What differentiates King's Crown from similar five-in-a-row games is not so much the placement rules as the fact that you start the game by drafting the number inserts for your crowns from a bag or from those on the table. Players first take two number inserts each from the bag and place them behind their screens. They then take turns drawing two number insert tokens from a bag or flipping face up a token that's face down on the table. You select a token and add it to those behind your screen, slotting it into one of your 12 crown playing pieces. After you select a token, any face-up tokens on the table are flipped to their face-down side. This means that increasingly the drafting phase becomes a memory challenge as, over successive turns, players each build the 12 crown they'll be using to play the game. Knowing the placement rules, you'll try to select tokens that can be placed next to each other or next to those you've seen your opponent draft.

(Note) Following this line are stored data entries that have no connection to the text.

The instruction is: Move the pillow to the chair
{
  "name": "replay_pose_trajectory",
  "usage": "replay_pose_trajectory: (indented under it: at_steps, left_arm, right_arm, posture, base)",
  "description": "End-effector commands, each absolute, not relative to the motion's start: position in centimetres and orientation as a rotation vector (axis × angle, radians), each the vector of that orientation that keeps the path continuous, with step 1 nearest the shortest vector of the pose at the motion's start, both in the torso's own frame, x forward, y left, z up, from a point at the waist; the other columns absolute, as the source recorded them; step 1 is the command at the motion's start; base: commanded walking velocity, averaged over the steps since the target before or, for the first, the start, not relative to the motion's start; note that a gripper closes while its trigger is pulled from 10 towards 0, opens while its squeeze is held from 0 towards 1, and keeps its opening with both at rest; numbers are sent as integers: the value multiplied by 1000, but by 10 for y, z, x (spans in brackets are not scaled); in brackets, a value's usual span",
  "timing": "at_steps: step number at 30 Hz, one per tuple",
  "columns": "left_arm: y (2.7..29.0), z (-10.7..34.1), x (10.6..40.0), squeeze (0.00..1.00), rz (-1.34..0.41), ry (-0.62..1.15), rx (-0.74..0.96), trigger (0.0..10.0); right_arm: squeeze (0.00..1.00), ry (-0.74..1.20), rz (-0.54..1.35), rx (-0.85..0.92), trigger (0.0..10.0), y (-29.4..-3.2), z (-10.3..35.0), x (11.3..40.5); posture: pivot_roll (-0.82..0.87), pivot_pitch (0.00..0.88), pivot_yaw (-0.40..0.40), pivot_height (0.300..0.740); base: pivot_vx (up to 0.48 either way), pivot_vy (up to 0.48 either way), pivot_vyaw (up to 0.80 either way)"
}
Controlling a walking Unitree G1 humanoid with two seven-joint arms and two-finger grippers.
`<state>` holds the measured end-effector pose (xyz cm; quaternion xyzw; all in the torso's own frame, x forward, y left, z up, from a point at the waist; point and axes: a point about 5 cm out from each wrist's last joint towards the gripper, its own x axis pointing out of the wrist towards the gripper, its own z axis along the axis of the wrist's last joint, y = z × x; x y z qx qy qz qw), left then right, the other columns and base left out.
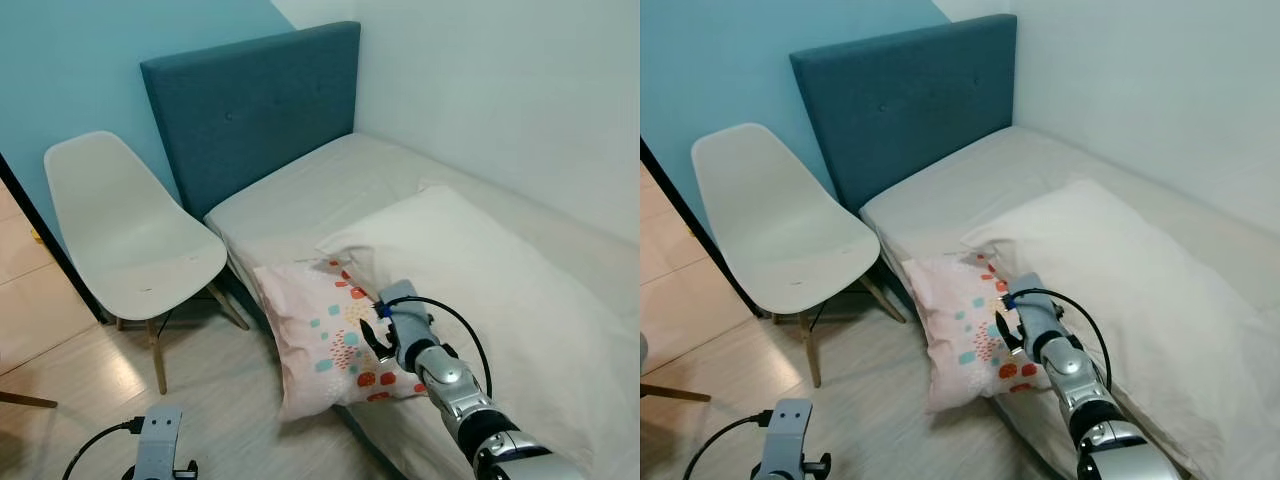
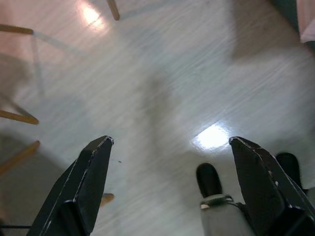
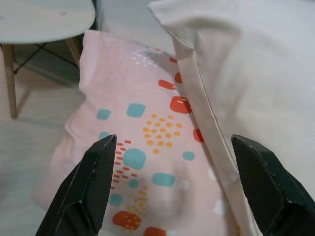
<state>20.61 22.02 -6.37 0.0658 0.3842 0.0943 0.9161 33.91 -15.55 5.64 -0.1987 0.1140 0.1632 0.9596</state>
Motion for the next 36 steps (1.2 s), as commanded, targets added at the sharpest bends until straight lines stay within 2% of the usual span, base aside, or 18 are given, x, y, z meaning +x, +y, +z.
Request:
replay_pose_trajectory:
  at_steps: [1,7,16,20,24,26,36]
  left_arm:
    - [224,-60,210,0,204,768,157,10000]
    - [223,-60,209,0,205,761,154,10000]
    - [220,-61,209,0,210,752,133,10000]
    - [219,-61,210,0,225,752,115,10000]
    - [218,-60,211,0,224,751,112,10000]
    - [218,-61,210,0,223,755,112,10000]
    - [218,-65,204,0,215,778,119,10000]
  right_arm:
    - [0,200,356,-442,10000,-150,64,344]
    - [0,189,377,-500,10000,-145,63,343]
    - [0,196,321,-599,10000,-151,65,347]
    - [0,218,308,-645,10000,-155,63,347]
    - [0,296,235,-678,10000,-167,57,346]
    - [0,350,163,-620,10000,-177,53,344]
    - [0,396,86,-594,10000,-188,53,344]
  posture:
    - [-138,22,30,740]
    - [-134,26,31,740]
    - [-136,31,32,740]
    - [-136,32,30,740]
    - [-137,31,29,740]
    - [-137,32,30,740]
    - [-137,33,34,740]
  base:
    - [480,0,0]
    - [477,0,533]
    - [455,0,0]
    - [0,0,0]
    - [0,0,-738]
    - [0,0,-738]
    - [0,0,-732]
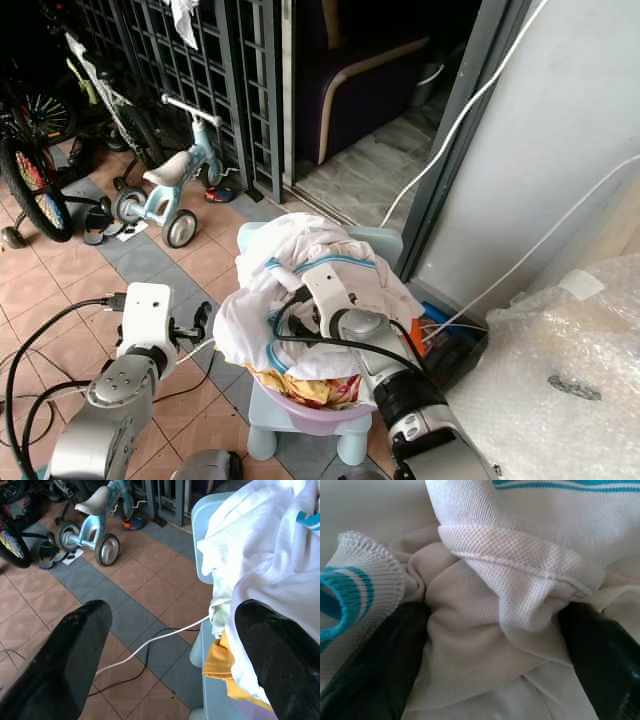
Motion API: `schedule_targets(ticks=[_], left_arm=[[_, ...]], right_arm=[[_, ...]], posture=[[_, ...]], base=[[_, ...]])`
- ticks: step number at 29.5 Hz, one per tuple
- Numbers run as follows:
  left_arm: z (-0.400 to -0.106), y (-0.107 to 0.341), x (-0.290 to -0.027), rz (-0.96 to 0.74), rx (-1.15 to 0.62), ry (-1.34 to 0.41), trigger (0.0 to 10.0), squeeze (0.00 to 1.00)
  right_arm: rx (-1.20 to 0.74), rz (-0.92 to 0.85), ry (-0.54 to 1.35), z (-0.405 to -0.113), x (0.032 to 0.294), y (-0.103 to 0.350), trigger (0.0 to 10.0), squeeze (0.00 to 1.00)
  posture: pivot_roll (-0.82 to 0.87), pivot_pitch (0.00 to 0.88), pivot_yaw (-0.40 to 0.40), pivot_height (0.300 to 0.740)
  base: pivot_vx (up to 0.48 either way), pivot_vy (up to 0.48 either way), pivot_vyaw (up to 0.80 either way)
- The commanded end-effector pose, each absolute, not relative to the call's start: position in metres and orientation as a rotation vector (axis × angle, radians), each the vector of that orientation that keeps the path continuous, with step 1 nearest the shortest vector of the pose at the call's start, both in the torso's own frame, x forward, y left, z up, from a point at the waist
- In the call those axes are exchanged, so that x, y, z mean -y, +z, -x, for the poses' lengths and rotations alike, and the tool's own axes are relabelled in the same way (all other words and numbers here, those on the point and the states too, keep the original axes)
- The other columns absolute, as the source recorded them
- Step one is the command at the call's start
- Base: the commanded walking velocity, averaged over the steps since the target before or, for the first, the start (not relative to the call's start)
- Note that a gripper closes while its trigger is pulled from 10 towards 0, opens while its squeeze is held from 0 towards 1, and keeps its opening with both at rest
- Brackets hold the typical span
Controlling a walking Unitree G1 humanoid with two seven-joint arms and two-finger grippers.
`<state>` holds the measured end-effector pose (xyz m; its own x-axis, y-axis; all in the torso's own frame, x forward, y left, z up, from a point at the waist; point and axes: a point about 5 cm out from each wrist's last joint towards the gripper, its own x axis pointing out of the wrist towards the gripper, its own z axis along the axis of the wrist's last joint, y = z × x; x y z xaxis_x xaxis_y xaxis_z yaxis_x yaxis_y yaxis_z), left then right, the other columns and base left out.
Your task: Clothes washing
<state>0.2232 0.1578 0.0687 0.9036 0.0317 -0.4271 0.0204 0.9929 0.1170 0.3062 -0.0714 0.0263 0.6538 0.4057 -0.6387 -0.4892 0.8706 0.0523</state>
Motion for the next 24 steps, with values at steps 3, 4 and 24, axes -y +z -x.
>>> schedule_targets(ticks=[3, 4, 24], left_arm=[[-0.218, 0.071, -0.158, -0.131, -0.45, 0.01, 10.0, 0.0], [-0.218, 0.071, -0.158, -0.133, -0.452, 0.01, 10.0, 0.0], [-0.226, 0.069, -0.153, -0.146, -0.464, -0.019, 10.0, 0.0]], right_arm=[[-0.668, 0.101, 0.491, -0.311, 0.055, 0.03, 0.0, 0.0], [-0.666, 0.1, 0.497, -0.311, 0.051, 0.03, 0.0, 0.0], [-0.711, 0.031, 0.403, -0.31, 0.061, 0.018, 0.0, 0.0]], posture=[[0.15, 0.025, -0.06, 0.74], [0.15, 0.025, -0.06, 0.74], [0.13, 0.008, -0.059, 0.74]], base=[[0.0, 0.0, 0.0], [0.0, 0.0, 0.0], [0.0, 0.0, 0.0]])
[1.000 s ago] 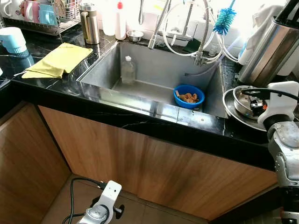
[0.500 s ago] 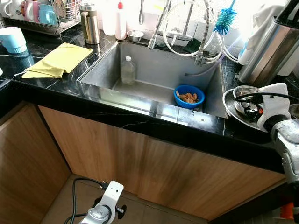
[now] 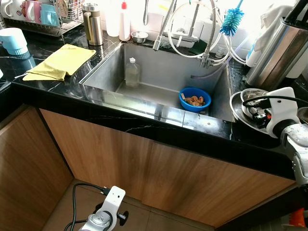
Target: Kitchen organization
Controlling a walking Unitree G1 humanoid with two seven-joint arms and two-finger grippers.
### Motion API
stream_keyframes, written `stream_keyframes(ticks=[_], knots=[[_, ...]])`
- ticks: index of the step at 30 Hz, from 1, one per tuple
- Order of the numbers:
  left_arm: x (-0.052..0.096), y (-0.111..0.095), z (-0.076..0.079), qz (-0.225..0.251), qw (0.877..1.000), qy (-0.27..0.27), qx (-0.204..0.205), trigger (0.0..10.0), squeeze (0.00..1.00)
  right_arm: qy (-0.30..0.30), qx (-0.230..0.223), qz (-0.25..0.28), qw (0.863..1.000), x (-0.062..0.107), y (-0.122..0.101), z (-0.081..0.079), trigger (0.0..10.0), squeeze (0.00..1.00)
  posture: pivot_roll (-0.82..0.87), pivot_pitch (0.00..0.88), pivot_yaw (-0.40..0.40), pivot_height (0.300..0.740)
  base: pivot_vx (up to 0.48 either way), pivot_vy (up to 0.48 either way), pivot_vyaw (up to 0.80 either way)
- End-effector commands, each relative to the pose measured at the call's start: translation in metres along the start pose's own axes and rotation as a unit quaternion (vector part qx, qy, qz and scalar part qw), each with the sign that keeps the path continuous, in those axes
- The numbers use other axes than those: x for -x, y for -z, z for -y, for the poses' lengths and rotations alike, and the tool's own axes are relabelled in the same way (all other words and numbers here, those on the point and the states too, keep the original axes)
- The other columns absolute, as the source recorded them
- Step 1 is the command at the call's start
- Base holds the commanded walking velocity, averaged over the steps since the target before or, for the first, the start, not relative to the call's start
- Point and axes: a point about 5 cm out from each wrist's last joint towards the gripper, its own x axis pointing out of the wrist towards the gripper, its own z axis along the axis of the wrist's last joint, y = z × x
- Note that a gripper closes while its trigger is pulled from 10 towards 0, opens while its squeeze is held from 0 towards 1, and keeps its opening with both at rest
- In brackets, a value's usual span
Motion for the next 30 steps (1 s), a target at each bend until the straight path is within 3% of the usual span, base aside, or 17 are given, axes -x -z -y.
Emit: stream_keyframes(ticks=[1,30], knots=[[0.001,0.005,0.002,-0.007,1.000,0.003,0.006,10.0,0.00,0.017,0.003,-0.004,1.000,0.000,-0.004,0.010,10.0,0.00,0.13,0.070,-0.123,0.740,0.000,0.000,0.00],[0.001,0.007,0.003,-0.017,1.000,-0.001,0.006,10.0,0.00,0.043,0.011,-0.054,0.998,-0.001,0.014,0.013,10.0,0.00,0.14,0.064,-0.123,0.740,0.000,0.000,0.00]])
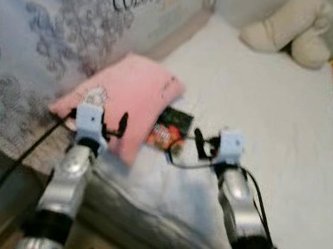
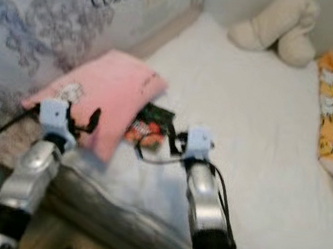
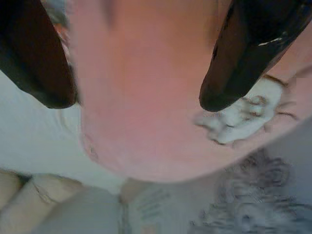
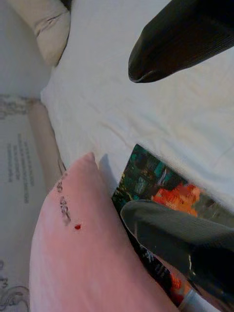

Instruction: Clean up the room

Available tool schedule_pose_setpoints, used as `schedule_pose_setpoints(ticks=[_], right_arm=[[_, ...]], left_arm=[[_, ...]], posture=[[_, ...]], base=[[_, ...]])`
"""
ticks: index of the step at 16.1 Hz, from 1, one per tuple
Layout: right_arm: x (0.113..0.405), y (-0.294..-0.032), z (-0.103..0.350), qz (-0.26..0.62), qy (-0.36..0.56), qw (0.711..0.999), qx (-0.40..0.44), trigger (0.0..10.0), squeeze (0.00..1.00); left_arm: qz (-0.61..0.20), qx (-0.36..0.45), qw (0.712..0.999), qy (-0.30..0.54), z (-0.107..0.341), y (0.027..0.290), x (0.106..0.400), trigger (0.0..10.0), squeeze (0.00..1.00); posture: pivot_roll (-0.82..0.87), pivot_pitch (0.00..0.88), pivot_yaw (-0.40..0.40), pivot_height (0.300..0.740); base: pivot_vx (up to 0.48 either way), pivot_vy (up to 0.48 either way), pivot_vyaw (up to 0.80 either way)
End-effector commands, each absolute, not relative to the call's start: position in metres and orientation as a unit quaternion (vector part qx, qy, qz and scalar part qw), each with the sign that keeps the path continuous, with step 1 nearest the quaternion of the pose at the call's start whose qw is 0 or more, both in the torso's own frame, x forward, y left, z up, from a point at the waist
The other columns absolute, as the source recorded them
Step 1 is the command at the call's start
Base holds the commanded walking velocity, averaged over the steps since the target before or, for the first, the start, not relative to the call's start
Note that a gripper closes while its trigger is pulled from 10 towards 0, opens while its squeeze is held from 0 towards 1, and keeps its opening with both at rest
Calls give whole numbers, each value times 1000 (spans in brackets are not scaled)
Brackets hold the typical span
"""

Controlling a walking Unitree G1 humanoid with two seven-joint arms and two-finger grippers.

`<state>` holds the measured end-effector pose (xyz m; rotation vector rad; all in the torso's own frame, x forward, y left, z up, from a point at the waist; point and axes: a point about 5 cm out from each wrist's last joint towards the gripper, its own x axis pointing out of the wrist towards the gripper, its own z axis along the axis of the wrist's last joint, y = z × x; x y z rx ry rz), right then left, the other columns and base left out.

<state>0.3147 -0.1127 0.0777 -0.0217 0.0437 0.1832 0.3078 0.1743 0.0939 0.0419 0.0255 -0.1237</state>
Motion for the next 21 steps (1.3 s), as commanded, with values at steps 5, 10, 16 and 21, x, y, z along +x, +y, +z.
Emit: schedule_pose_setpoints(ticks=[5,10,16,21], right_arm=[[316,-116,70,85,38,996,-9,10000,0],[323,-121,66,86,46,995,-12,10000,0],[335,-92,77,135,38,990,-4,10000,0],[334,-89,77,124,20,992,-7,10000,0]], left_arm=[[-150,31,988,-11,103,147,309,10000,0],[-137,51,989,-5,108,142,322,10000,0],[-89,70,994,-13,116,175,316,10000,0],[-152,90,984,-8,120,158,325,10000,0]], posture=[[51,6,-51,740],[88,16,-78,740],[174,27,-102,740],[78,2,11,740]], base=[[0,-469,-401],[0,-185,-394],[0,0,0],[0,0,0]])
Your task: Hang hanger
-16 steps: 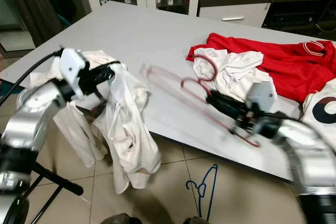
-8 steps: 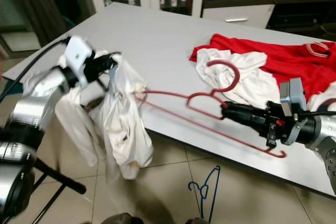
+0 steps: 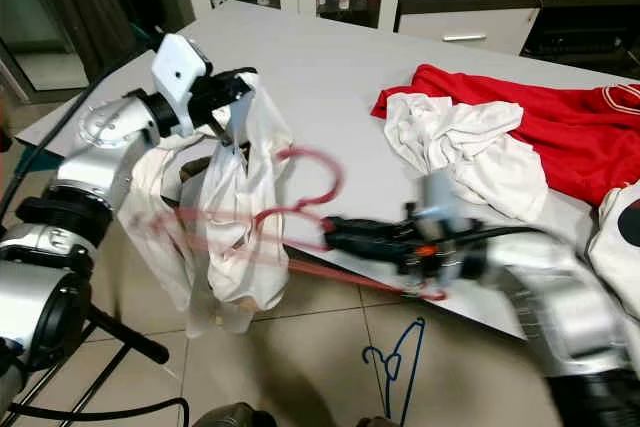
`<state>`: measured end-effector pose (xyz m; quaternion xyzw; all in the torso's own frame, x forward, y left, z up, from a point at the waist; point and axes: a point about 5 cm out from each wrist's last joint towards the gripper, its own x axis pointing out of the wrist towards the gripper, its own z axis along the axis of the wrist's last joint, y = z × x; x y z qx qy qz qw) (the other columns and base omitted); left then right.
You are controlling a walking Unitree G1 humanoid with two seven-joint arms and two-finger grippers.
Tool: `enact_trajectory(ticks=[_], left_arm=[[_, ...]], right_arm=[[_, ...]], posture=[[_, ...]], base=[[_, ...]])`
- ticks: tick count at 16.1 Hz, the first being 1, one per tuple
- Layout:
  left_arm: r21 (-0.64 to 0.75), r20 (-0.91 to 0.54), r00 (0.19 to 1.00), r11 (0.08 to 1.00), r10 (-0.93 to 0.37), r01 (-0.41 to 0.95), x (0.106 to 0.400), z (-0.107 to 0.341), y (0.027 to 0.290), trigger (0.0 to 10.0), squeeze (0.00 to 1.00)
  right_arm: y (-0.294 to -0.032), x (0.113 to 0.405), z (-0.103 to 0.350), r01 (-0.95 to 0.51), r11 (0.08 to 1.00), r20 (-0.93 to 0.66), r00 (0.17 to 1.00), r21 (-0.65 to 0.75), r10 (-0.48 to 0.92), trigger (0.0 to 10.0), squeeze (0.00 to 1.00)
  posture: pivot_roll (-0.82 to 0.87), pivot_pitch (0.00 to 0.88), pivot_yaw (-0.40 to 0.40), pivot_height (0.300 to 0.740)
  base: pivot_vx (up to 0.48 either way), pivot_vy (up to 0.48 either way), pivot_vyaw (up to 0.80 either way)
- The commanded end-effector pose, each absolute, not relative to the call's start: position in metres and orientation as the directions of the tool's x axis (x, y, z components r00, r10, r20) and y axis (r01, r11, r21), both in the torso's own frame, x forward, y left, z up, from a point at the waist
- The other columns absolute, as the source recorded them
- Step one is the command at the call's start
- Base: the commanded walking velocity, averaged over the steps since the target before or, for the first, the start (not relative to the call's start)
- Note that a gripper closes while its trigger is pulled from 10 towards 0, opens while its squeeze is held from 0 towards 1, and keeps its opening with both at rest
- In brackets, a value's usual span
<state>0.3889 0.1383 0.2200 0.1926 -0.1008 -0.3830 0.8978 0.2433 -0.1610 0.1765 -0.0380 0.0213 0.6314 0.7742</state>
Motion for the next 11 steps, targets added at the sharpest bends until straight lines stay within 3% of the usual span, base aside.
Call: enact_trajectory(ticks=[1, 3, 8, 11], left_arm=[[0.456, 0.070, 0.672, 0.622, -0.738, 0.636, 0.390, 0.233, 0.134, 10.0, 0.00], [0.459, 0.084, 0.662, 0.618, -0.745, 0.638, 0.390, 0.234, 0.131, 10.0, 0.00], [0.507, 0.205, 0.598, 0.607, -0.775, 0.612, 0.388, 0.264, 0.117, 10.0, 0.00], [0.526, 0.237, 0.571, 0.598, -0.786, 0.604, 0.385, 0.270, 0.112, 10.0, 0.00]], right_arm=[[-0.156, 0.251, 0.171, -0.966, 0.243, -0.153, 0.255, -0.092, 0.955, 10.0, 0.00], [-0.151, 0.259, 0.159, -0.948, 0.287, -0.231, 0.312, -0.136, 0.921, 10.0, 0.00], [-0.144, 0.309, 0.154, -0.786, 0.548, -0.293, 0.617, -0.287, 0.730, 10.0, 0.00], [-0.150, 0.322, 0.151, -0.708, 0.616, -0.305, 0.705, -0.345, 0.640, 10.0, 0.00]], posture=[[-0.07, 0.000, 0.073, 0.740], [-0.07, 0.000, 0.069, 0.740], [-0.06, 0.000, 0.060, 0.740], [-0.05, 0.000, 0.058, 0.740]], base=[[0.000, 0.000, 0.00], [0.000, 0.000, 0.00], [0.000, 0.000, 0.00], [0.000, 0.000, 0.00]])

The combination of drafting with an abstract strategy game is unusual, and it's a process that you may well find takes longer than the 'main' game play of placing your crowns out on the board. If both players are attentive and have a good memory, it's the meat and drink of this game: you'll have seen 10 of the 12 crowns that make up your opponent's set and that will obviously inform your strategy when it comes to placing crowns on the board. Just be warned that for less attentive players who end up drafting a fairly random selection of crowns, the drafting phase will feel like an unnecessary faff.